### Problem to solve
Only these lines of the data below are wanted: the one with "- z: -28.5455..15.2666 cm", the one with "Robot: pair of", and any lines between them, each repeated exactly.

### Data
····················
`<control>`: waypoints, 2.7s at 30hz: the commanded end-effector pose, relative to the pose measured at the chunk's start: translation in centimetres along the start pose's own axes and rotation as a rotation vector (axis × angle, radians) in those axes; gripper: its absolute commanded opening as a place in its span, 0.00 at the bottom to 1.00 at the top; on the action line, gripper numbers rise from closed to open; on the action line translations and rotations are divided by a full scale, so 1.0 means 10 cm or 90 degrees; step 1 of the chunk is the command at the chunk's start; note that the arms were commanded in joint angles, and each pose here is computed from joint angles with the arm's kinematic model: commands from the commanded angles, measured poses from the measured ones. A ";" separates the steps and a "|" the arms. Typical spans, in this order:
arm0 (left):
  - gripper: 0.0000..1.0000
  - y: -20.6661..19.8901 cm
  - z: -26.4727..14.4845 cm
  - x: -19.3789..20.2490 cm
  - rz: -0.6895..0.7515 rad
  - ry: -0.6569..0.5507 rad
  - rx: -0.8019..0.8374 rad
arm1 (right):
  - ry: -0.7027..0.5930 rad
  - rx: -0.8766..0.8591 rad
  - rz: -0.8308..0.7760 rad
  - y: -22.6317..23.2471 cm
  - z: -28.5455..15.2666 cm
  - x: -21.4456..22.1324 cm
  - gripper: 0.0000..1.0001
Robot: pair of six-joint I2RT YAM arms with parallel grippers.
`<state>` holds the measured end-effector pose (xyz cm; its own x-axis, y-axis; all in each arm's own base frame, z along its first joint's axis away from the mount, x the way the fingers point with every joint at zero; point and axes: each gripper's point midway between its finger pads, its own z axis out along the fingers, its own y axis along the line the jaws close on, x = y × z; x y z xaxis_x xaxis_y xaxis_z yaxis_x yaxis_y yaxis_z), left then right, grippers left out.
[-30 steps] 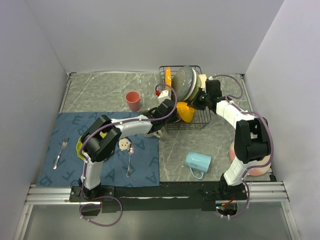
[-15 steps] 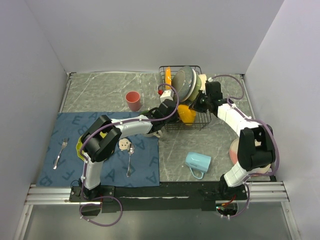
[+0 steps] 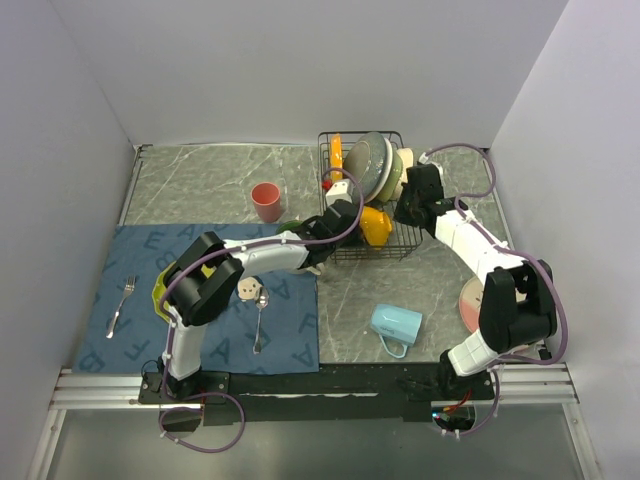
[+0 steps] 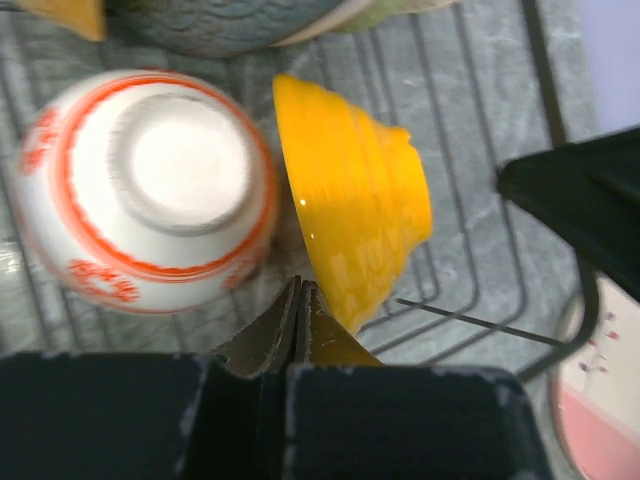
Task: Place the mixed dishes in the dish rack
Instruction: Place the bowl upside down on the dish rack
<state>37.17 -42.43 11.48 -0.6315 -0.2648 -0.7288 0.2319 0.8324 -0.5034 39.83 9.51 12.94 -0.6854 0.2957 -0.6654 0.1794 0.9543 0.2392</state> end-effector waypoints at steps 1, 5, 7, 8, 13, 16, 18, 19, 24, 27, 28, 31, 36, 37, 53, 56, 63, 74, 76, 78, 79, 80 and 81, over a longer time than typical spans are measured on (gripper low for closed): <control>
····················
### Solution
  - z: -28.5455..15.2666 cm
  - x: -21.4456..22.1324 cm
  - gripper: 0.0000..1.0001
Robot: pair of six-joint I2RT YAM arms with parallel grippers.

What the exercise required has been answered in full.